I always tell my students the Henry Ford $5 a day story in 1914, a great example of management looking out for labor and a “win win” formula for success. It stopped Marxism’s two big arguments: that capitalists exploit workers and that capitalism alienates workers, forcing them to produce products they can’t afford themselves. But when Ford overnight raised workers pay to $5 a day, it was the first big example of sharing the profits — and Ford workers could buy Model T’s for the first time, thus destroying the Marxist argument of alienation.

There’s nothing necessarily incorrect in his actual statement above. But there is something misleading. It may well be the case that Ford workers could buy Model Ts for the first time because of the increased wages, but he makes it sound as if that was Henry Ford’s motive. That’s unlikely to have been Ford’s motive because the number of Ford workers was probably well under 1% of the number of potential buyers. Would it really make sense to pay more than necessary to get workers so that your number of potential buyers can increase slightly, especially when the downside is that with the higher wages come higher costs and your larger potential market is likely to shrink?

I think it was a fortunate accident that Ford’s workers were able to buy Fords. The reason I’ve read for Ford’s success is that Ford was plagued with high turnover and high absenteeism and paying above market reduced turnover and absenteeism substantially. One can imagine this being particularly important in a relatively new industry and certainly an industry with a relatively new production method–the assembly line–because there was probably a bigger gain than normal from keeping people on the job who gradually got very good at it.

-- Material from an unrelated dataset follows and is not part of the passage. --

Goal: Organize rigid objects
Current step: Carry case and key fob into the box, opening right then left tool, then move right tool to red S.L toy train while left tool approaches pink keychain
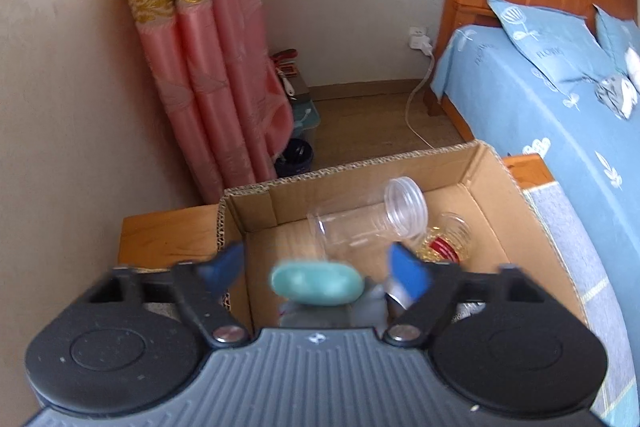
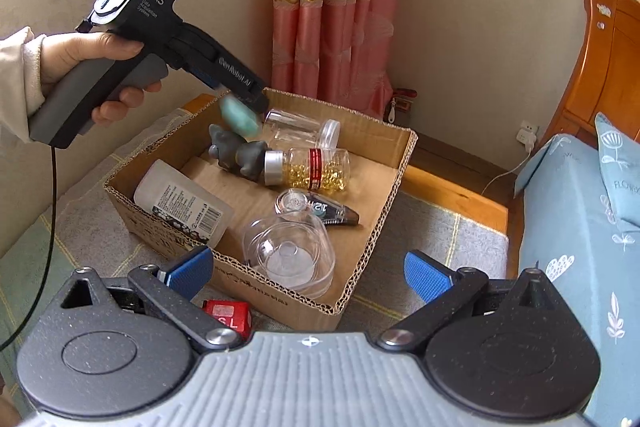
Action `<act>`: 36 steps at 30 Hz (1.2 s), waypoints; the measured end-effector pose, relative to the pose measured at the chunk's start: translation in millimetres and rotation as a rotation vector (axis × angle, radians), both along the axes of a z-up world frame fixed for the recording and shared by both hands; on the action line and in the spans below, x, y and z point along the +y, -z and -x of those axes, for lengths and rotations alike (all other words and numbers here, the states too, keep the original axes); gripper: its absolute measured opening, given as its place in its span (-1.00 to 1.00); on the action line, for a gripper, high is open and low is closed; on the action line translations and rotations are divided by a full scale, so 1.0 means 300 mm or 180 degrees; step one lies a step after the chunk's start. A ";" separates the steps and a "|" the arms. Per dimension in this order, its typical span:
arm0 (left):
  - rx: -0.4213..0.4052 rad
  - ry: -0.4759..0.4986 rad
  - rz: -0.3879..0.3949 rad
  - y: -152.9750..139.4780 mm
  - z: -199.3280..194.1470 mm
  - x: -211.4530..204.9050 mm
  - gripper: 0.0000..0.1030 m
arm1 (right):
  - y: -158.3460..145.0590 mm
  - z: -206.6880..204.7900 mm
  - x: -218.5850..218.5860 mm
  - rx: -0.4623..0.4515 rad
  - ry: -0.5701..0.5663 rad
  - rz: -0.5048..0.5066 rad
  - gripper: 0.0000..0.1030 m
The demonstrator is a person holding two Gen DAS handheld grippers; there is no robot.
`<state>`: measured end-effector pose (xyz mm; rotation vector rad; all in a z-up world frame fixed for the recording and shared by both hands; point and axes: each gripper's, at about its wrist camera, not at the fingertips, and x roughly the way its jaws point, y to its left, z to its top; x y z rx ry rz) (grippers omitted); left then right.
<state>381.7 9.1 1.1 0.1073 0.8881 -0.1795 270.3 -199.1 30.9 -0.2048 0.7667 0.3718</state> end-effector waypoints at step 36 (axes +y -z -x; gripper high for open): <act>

If you still think the “pay them more so they can buy the product” argument makes sense, then consider what Henry Hazlitt wrote on this issue in his 1946 classic, Economics in One Lesson:

Some sponsors of the theory seem to imply that the workers in each industry should receive enough to buy back the particular product they make. But they surely cannot mean that the makers of cheap dresses should get enough to buy back cheap dresses and the makers of mink coats enough to buy back mink coats; or that the men in the Ford plant should receive enough to buy Fords and the men in the Cadillac plant enough to buy Cadillacs.

So a question for the person I quoted above, based on Hazlitt’s quote, is this: Were Cadillac workers more alienated than Ford workers?

A few years ago, I used Hazlitt as a supplement to my main text and we covered this chapter. Remember that my students are largely military officers and disproportionately Naval officers. One U.S. Navy student had a great example to make Hazlitt’s point. He pointed out it’s not a good idea to pay workers making aircraft carriers high enough wages that each of them could buy an aircraft carrier.